Looking Back at 2020 as a Year of Challenge and Innovation

By: Carise Mitch, NSF INCLUDES Coordination Hub

In a year of unprecedented challenges, NSF INCLUDES Network members innovated and adapted, always moving forward and finding new opportunities to broaden participation in STEM education and careers. A recent discussion thread on the Network’s online community highlighted just a few of 2020’s success stories:

Scott Bellman, of the Do-It (Disabilities, Opportunities, Internetworking, and Technology) Center shared that they, along with the Center for Neurotechnology (CNT) – a NSF Engineering Research Center – launched a new program for neurodiverse learners, planned for March 2020. The pandemic forced them to quickly pivot from the intended in-person classes to an online learning environment, discovering in the process that it could be a strength of the program rather than a weakness. Wayne Gillam of CNT said, “In a manner uncannily parallel to how the unique traits and characteristics of neurodiverse learners often brings forward unexpected talents and strengths, staff members were pleasantly surprised to discover that the online learning environment – which they initially thought of as a challenge or obstacle to be overcome – turned out to be a major strength of the program.”

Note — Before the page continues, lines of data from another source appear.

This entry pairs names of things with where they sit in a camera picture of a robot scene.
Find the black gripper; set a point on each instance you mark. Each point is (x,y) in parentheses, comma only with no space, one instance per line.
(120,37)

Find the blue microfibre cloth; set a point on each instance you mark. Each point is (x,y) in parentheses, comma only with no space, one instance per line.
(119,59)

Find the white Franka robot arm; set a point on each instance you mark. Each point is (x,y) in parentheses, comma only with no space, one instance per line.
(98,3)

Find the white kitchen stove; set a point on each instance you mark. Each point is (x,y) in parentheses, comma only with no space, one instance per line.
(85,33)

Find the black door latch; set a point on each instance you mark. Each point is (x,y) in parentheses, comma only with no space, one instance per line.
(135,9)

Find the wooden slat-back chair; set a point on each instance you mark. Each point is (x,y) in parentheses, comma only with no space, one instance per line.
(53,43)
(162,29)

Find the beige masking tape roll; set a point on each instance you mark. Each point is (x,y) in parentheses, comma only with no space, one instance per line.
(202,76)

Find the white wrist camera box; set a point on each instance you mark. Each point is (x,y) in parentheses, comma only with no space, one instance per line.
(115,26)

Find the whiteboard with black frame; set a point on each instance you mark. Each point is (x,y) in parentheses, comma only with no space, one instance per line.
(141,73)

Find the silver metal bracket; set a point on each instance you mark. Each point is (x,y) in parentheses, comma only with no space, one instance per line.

Neuroscience for Neurodiverse Learners provides students an opportunity to develop unique strengths, even through a pandemic | Center for Neurotechnology

***

Bruce Bukiet of Leadership and iSTEAM for Females in Elementary Schools / STEM for Success at the New Jersey Institute of Technology (NJIT), an NSF INCLUDES DDLP (Design and Development Launch Pilot) said they had to think fast last March when the pandemic shut down plans for in-person meetings and STEM month events. Instead, they asked female NJIT undergraduate students in STEM fields to make videos for the group’s partner clubs on interesting STEM demonstrations that could be done at home, like making your own parachute, cleaning pennies, using invisible ink, and more. They then hosted online events where students could ask questions of the undergraduates. The videos proved enormously popular and are slated to be gathered onto a website, with activity plans to accompany each video.

Making your own parachute

Cleaning pennies

Making ice cream

Invisible ink

***

Karen Peterman of the NSF INCLUDES-funded SEAS (Supporting Emerging Aquatic Scientists) Islands Alliance shared that they didn’t let the pandemic slow them down, recently launching a new website featuring video profiles of Alliance students. “Our Alliance students like Zola, Joe, and Jezreelyn are what this project is all about and having them describe their work and the project in their own words have been the kind of boost we needed in 2020,” said Peterman.

***

We the People – Math Literacy for All Alliance is bringing together students and teachers as partners with mathematicians, mathematics educators, school leaders, researchers, parents, community members and policymakers to develop strategies that support K-12 mathematics literacy. It is focused on supporting students and teachers in schools that are historically marginalized and under-resourced.

According to Benjamin Moynihan and Frank Davis of the project, associated members had an extremely busy 2020, hosting many virtual events, including a two-day virtual flagway tournament in Boston and summer virtual professional development for educators in Washington D.C. and New Orleans, developing an all-virtual STEM Video for All Showcase video, drafting a consensus document on  the need for federal intervention in U.S. mathematics education, and many more activities.

Learn more through the discussion post.

***

SIMIODE (Systemic Initiative for Modeling Investigations & Opportunities for Differential Equations) had planned to host a challenge with student teams from high school and undergraduate programs around the world sharing modeling efforts in a ten-minute presentation for judging and feedback. Brian Winkel of the project shared that due to the pandemic, they instead asked the student teams to prepare a ten-minute video of their work and were able to recruit 380 colleagues from academia and industry as volunteer judges to review the videos and offer feedback. SIMIODE is funded through the NSF Division of Undergraduate Education: Improving Undergraduate STEM Education.

Despite the many challenges of 2020, SIMIODE was also able to plan an international virtual conference for 2021 and prepare Differential Equations: Modeling to Describe The World, a text which will be available for classroom use later in the spring.